▸ **WHAT IS BEING ASKED**
Reproduce, exactly and in full, only the lines below from the one containing "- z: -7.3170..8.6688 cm" through the one containing "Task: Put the".

Start of GIVEN INFORMATION

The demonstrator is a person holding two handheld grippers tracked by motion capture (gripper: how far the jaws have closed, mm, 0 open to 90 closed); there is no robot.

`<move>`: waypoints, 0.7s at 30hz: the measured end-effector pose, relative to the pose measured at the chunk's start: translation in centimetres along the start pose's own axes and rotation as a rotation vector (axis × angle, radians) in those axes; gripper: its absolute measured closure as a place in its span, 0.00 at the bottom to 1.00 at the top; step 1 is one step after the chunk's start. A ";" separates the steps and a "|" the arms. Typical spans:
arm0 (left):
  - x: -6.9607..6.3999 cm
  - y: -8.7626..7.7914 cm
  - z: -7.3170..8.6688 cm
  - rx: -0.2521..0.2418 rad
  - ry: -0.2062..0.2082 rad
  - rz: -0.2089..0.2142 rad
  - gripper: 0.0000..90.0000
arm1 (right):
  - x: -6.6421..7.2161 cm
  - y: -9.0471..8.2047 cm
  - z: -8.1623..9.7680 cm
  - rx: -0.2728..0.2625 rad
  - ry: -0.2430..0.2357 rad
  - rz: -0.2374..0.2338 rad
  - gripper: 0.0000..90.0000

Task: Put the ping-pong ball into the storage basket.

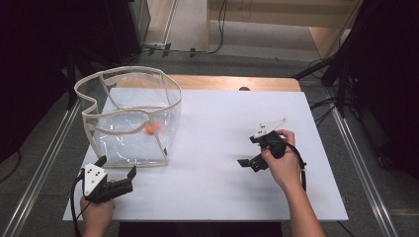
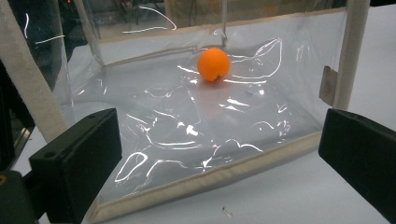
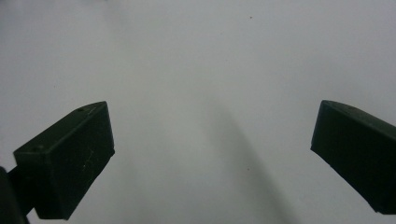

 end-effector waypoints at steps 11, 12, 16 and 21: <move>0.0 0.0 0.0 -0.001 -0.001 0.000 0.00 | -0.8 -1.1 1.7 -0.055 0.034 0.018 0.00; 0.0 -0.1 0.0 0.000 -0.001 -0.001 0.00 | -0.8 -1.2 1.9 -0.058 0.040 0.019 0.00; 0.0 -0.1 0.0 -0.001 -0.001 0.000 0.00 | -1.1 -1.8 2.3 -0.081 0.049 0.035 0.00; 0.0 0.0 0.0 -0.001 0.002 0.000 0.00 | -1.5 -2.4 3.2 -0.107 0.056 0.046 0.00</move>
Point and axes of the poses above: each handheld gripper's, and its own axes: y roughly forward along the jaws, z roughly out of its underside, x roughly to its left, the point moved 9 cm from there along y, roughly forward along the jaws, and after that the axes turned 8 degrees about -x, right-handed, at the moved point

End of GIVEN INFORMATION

▸ **RESULT OF THE EXERCISE**
  - z: -7.3170..8.6688 cm
  - rx: -0.2521..0.2418 rad
  - ry: -0.2062..0.2082 rad
  - rz: -0.2089..0.2142 rad
  - gripper: 0.0000..90.0000
arm1 (right):
  - x: -6.6421..7.2161 cm
  - y: -9.0471..8.2047 cm
  - z: -8.1623..9.7680 cm
  - rx: -0.2728..0.2625 rad
  - ry: -0.2430..0.2357 rad
  - rz: -0.2374..0.2338 rad
  - gripper: 0.0000..90.0000

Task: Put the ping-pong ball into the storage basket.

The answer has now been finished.